A class for creating a custom Vision Transformer (ViT) model for visual recognition

class VisRecTrans[source]

VisRecTrans(model_name, num_classes, pretrained=True)

Class for setting up a vision transformer for visual recognition. Returns a pretrained custom ViT model for the given model_name and num_classes, by default, or, with randomly initialized parameters, if pretrained is set to False.

VisRecTrans.create_model[source]

VisRecTrans.create_model()

Method for creating the model.

VisRecTrans.initialize[source]

VisRecTrans.initialize(model)

Mthod for initializing the given model. This method uses truncated normal distribution for initializing the position embedding as well as the class token, and, the head of the model is initialized using He initialization.

VisRecTrans.get_callback[source]

VisRecTrans.get_callback()

Method for getting the callback to train the embedding block of the model. It is highly recommended to use the callback, returned by this method, while training a ViT model.

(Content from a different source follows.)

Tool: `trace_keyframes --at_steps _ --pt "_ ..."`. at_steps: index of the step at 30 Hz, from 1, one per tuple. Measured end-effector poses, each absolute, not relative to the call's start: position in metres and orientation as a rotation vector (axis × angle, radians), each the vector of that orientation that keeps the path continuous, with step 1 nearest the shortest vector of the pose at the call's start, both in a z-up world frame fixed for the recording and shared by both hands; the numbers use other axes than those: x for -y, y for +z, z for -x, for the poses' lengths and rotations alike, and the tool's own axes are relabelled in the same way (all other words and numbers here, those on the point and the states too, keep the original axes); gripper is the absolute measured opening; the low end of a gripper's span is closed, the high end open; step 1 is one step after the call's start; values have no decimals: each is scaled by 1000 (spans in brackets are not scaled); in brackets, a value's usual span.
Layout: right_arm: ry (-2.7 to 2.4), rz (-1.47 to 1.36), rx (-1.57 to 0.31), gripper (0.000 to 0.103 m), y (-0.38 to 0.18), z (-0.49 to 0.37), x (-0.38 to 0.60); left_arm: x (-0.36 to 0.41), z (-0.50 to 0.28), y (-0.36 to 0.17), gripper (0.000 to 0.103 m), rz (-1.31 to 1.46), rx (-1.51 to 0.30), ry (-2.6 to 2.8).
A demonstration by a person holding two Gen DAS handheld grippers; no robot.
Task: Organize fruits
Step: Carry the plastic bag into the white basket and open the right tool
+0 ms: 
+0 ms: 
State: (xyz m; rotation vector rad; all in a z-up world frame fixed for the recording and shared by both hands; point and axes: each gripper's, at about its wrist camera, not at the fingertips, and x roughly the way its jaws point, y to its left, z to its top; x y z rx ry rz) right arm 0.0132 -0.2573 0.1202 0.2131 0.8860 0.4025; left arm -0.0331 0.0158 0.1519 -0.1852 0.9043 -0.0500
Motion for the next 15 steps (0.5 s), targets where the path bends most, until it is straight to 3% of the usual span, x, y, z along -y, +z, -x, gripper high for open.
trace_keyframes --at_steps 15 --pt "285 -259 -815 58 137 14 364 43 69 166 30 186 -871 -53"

Let's see if this class is working well :

vis_rec_ob = VisRecTrans('vit_small_patch16_224', 10, False)
model_test = vis_rec_ob.create_model()
vis_rec_ob.initialize(model_test)
assert isinstance(model_test, nn.Sequential)

As we see, the model is a sequential list of layers, and can be used with the Learner class of fastai, as we use any other model.

The list of models supported by the VisRecTrans class :

VisRecTrans.models_list
['vit_large_patch16_224',
 'vit_large_patch16_224_in21k',
 'vit_huge_patch14_224_in21k',
 'vit_small_patch16_224',
 'vit_small_patch16_224_in21k']